The end is near: Think Captain B. McCrea from the Pixar animated film Wall-e. Haven’t seen it? Check the official description from Pixar Wiki:
Captain B. McCrea is a human male who was in command of the Axiom from 2775 to 2805. Like the rest of humanity, he was extremely obese and almost always confined to a hoverchair. Most of the day-to-day management of the ship was handled by Auto and the ship’s computer.
McCrea didn’t need to walk, and apparently now neither do we. Although Segway has been around since 2002, I have been seeing a lot more of them recently and it has really got me thinking–life does imitate art. Damn if Pixar didn’t warn us!
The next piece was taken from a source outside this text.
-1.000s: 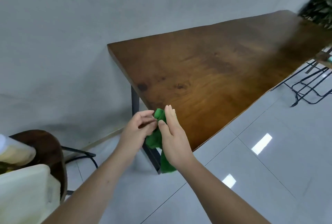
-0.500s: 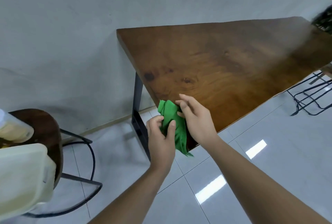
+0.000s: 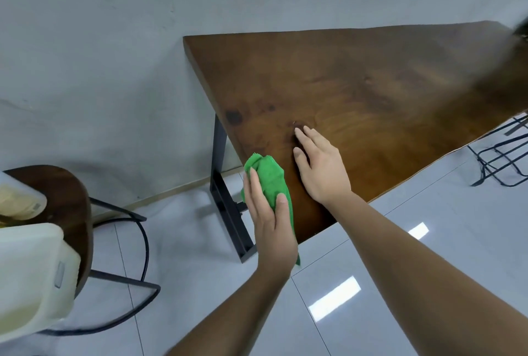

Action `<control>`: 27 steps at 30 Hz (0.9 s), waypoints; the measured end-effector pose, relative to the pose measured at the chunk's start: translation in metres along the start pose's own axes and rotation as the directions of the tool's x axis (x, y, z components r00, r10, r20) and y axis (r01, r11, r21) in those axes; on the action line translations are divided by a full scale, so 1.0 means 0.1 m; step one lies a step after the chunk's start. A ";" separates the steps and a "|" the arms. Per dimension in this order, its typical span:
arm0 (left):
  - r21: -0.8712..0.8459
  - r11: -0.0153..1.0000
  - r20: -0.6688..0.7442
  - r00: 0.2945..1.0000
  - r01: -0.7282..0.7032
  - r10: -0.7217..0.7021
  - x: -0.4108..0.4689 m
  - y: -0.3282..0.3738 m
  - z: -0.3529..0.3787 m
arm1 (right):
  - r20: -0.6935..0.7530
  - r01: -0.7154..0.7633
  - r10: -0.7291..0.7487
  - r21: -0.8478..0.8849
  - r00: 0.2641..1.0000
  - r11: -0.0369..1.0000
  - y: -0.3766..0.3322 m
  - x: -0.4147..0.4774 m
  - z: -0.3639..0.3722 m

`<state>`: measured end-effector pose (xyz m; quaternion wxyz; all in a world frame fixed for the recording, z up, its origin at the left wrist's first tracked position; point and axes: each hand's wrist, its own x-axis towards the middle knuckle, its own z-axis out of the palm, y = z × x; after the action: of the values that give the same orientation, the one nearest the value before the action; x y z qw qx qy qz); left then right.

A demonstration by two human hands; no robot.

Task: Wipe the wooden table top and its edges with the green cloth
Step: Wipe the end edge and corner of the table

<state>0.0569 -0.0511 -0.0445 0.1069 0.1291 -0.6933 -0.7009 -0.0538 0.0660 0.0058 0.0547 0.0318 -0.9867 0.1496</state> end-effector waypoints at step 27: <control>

OK, I understand the functionality of the Segway PT. For traffic police or the beat patrol it make sense; even for the military or warehouse workers, who are on the constantly on the move and require efficiency, Segway makes the job easier and that much more productive. But with every benefit comes disadvantage, yes? And boy does Segway offer plenty:
- Risk of over-reliance
- Lack of musculoskeletal movement
- Muscle atrophy
- Cognitive decline
And I could go on, but I’d really just be speculating. I mean, if Segway becomes more embedded into the mainstream, then perhaps people will go to the gym more often…stop laughing…stop…they might. And perhaps there’ll be No-Segway Zones…like at the mall, where they might only have those airport-style conveyor belts. People in a rush might get their exercise by walking fast on the left. Well, if they can squeeze past the McCreas, that is.
I have indeed been seeing more Segway transporters in my neighborhood. Sometimes, as I look out my office window, I observe able-bodied young men and women Segwaying themselves down the road. I guess nobody really does walk in L.A. Maybe we should all carry Segways in the trunks of our cars–for the long haul from parking lot to grocery store. We’ll see.